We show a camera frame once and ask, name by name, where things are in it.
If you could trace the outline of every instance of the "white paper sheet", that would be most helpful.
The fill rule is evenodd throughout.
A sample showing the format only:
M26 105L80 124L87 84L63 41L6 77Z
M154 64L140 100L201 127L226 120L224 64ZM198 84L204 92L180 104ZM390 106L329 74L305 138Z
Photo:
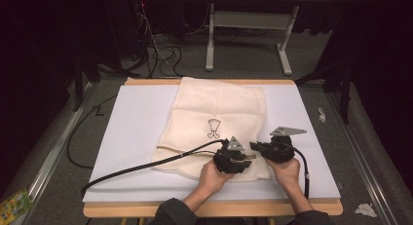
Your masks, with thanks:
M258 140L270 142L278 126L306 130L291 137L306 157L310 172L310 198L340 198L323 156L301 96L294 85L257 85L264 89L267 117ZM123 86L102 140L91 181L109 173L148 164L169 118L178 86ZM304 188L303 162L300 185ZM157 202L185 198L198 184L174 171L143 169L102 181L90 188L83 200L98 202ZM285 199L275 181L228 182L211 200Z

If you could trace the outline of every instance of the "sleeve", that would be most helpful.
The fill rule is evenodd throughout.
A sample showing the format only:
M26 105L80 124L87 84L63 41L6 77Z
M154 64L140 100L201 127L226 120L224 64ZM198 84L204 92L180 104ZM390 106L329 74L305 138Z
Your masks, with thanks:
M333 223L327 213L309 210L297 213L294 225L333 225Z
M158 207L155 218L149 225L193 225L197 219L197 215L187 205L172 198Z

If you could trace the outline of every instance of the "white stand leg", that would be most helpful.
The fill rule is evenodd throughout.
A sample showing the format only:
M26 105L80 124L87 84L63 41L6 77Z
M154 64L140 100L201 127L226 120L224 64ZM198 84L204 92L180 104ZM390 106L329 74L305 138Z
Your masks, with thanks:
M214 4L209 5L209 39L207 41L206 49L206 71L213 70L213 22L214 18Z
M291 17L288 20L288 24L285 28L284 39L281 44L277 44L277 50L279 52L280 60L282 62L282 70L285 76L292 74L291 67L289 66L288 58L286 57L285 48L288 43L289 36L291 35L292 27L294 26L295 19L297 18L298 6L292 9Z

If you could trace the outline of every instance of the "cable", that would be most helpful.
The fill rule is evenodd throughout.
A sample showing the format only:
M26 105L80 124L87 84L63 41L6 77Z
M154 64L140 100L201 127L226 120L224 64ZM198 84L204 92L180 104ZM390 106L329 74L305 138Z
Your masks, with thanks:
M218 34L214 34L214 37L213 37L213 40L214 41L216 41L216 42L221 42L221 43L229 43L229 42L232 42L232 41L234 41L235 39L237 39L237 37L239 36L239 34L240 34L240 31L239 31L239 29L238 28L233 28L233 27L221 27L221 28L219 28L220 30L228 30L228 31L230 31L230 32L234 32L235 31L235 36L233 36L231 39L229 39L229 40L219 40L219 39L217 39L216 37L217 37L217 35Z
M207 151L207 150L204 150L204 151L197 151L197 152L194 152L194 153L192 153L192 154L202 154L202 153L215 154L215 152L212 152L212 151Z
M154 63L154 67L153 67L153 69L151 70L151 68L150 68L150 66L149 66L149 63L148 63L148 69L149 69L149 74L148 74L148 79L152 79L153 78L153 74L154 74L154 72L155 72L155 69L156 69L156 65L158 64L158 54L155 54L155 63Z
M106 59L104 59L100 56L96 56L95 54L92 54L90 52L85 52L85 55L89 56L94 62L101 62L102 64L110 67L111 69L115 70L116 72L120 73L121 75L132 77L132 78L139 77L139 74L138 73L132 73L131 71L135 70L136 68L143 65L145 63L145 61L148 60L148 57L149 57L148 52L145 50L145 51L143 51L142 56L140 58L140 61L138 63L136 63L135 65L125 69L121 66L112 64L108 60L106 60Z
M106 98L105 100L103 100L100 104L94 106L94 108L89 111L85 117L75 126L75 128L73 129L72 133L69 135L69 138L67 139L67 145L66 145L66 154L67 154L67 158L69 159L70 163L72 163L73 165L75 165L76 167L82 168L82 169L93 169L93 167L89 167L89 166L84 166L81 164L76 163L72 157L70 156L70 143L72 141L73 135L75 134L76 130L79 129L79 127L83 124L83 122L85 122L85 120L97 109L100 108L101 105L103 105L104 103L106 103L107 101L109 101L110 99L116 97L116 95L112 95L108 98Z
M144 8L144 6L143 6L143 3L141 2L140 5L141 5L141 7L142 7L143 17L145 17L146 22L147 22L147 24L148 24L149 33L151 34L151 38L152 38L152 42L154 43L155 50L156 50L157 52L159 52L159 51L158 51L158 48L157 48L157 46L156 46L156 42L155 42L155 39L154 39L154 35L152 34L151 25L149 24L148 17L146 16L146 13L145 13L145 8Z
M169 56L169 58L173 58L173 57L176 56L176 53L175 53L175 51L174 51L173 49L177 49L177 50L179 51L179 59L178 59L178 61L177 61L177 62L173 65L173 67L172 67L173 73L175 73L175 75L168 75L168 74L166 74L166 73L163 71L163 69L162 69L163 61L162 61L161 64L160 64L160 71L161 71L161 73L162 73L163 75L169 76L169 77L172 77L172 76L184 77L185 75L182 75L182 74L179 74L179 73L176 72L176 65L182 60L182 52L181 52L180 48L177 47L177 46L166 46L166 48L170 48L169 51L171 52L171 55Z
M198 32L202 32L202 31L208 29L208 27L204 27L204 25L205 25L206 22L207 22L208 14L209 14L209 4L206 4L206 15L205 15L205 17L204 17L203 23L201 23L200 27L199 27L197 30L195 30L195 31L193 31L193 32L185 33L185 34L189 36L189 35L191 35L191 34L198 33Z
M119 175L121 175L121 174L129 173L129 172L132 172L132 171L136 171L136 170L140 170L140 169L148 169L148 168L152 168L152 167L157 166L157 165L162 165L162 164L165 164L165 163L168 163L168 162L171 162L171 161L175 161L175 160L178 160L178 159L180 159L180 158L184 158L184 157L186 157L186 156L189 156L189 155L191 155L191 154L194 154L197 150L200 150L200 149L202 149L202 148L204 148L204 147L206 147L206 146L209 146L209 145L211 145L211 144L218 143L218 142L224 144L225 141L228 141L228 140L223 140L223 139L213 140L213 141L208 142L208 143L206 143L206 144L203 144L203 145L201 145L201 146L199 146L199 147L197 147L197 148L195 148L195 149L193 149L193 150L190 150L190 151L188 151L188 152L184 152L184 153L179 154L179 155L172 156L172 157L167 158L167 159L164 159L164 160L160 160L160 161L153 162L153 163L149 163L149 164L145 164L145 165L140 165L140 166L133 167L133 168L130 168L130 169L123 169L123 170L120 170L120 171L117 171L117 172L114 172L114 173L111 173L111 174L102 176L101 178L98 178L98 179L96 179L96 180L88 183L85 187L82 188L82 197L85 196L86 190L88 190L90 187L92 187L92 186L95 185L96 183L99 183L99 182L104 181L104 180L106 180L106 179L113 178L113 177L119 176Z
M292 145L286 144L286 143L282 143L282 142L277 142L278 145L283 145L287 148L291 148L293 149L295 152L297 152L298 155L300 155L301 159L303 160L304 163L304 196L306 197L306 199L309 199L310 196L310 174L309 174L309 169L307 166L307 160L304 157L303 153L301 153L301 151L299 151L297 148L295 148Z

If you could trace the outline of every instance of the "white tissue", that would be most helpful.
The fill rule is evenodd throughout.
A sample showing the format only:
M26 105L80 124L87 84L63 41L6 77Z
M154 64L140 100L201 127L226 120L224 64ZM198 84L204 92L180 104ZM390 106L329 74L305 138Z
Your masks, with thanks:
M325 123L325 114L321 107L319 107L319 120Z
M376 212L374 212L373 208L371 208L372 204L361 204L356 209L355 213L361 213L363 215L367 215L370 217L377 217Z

==========

### Work instructions
Your answer must consist of every line from the listing that holds the string "most".

### Output
If you could trace the outline of every instance of the "white paper sheet", that would be most helpful.
If you could trace the outline of every instance of the "sleeve", that would be most helpful.
If you could trace the outline of every instance of the "white stand leg", that would be most helpful.
If you could trace the outline of every instance of the "cable", that would be most helpful.
If you could trace the outline of every instance of the "white tissue", that would be most helpful.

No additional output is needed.